Deuxième période, après la bataille du Köse Dağ (26 juin 1243)
En 1242, Baïdju, nouvellement nommé commandant des armées mongoles par le grand khan Ögödei, se met immédiatement en mouvement vers le sultanat seldjoukide de Roum sur lequel règne le sultan Kay Khusraw II et qui semble à son apogée. Baïdju, après avoir pris et pillé Erzeroum (1242), assure la domination mongole à la bataille de Köse Dağ en [3]. Après cette bataille, Kay Khusraw II recherche l’aide de son ennemi l’empereur de Nicée Jean Vatatzès avec lequel il signe un traité d’alliance[4]. Baïdju occupe ensuite Sivas qui se rend à temps et est seulement pillée. Les villes de Tokat et de Kayseri qui tentent de résister sont dévastées. Cette campagne étend l’empire mongol jusqu’aux portes de l’empire de Nicée[5]. Dès les premiers revers, son allié et vassal, l’empereur de Trébizonde, préfère se déclarer vassal des Mongols et leur payer un tribut.

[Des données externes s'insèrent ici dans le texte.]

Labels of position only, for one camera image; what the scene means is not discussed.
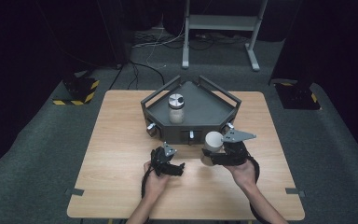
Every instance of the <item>forearm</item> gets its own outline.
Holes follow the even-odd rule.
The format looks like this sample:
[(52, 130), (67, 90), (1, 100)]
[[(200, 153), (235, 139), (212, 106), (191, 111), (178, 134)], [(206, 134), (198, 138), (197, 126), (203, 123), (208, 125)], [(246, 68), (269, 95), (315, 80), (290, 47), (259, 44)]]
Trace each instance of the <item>forearm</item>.
[(241, 186), (242, 191), (245, 193), (249, 202), (253, 208), (269, 223), (287, 223), (281, 214), (267, 201), (264, 195), (260, 192), (257, 185), (243, 185)]
[(156, 200), (157, 198), (147, 195), (144, 196), (133, 211), (130, 218), (127, 220), (127, 224), (145, 223), (150, 215), (150, 212), (152, 211), (154, 204), (156, 203)]

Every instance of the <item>jar lid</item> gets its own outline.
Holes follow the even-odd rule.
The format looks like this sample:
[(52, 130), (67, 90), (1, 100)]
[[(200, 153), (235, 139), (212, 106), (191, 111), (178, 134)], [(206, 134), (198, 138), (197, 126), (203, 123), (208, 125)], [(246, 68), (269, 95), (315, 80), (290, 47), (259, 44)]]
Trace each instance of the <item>jar lid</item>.
[(181, 94), (172, 94), (168, 100), (170, 108), (172, 109), (180, 109), (185, 105), (185, 99)]

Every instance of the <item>human arm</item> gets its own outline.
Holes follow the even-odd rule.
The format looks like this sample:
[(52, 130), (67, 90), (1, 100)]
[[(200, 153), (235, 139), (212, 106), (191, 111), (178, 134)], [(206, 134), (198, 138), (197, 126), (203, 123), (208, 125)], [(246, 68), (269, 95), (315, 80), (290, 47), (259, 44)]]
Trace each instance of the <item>human arm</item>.
[[(150, 164), (150, 161), (144, 164), (145, 173), (149, 170)], [(165, 190), (169, 179), (169, 175), (161, 174), (157, 176), (154, 170), (150, 172), (145, 184), (145, 196), (132, 212), (130, 218), (127, 220), (127, 224), (140, 224), (147, 221), (156, 201)]]
[(287, 223), (282, 215), (267, 201), (255, 183), (255, 167), (250, 161), (239, 166), (225, 166), (232, 174), (258, 215), (269, 223)]

Kay Khusraw est alors contraint d’en faire autant[4]. Le roi de Petite-Arménie Héthoum Ier se soumet lui aussi à l’Ilkhanat, assurant ainsi la sécurité des Arméniens vivant hors de Cilicie. Cette politique est poursuivie par ses successeurs ce qui protège la Cilicie aussi bien des Seldjoukides que des Mamelouks[5]. Les beys en profitent pour se déclarer indépendants des Seldjoukides. Néanmoins, le sultanat de Roum survit sous la tutelle mongole jusqu'en 1307.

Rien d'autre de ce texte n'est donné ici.